What the task requires:
The answer must be every line from the entries below that includes "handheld".

Available data:
+++

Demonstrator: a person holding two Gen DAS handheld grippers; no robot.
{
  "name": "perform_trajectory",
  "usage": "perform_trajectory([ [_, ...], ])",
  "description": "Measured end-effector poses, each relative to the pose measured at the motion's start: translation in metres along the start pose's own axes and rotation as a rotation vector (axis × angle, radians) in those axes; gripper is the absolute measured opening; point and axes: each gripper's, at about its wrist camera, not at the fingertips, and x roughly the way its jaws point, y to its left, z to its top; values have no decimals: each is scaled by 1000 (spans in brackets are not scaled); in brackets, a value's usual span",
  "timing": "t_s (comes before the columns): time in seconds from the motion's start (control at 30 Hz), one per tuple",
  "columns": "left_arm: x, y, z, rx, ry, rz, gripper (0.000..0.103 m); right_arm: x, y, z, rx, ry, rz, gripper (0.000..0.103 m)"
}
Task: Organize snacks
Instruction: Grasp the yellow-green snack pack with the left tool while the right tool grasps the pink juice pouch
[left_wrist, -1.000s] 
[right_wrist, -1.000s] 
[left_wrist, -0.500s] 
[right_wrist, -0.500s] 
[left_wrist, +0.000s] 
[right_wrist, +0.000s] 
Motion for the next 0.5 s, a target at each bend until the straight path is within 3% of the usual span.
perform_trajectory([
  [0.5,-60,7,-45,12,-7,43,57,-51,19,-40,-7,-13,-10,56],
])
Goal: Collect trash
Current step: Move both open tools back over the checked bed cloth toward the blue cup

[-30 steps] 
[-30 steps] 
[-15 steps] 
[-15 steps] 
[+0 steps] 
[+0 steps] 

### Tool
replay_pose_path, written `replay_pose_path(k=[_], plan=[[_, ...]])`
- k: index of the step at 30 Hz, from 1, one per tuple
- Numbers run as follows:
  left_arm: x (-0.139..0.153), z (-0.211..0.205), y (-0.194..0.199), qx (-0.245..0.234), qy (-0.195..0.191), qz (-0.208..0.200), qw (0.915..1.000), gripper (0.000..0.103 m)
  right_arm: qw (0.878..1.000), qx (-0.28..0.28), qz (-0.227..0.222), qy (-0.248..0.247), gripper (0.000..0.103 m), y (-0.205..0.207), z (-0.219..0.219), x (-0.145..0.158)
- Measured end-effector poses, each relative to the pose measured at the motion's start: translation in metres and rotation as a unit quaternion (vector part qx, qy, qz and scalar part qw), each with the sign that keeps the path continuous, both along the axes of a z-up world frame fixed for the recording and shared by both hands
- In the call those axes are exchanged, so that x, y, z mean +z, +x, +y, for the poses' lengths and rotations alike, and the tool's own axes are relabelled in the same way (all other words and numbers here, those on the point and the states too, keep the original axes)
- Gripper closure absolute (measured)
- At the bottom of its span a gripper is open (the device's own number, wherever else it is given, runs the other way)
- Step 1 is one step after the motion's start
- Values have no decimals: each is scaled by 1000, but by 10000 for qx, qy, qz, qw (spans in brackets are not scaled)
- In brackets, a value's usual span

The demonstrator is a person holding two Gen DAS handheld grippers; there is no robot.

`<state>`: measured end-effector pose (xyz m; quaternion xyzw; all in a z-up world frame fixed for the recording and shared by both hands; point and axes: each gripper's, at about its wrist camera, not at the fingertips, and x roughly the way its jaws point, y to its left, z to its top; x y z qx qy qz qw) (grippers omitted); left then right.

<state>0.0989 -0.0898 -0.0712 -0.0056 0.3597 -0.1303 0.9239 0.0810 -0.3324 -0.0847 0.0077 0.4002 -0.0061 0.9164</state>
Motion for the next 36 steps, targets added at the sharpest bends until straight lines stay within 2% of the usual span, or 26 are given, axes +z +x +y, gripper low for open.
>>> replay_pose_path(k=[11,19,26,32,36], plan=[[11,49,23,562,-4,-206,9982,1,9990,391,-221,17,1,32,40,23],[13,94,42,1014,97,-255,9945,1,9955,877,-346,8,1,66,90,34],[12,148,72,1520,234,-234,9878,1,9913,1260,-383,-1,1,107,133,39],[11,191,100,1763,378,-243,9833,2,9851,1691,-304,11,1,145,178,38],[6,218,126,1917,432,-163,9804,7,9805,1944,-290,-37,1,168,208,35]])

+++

Final answer:
Demonstrator: a person holding two Gen DAS handheld grippers; no robot.
The demonstrator is a person holding two Gen DAS handheld grippers; there is no robot.

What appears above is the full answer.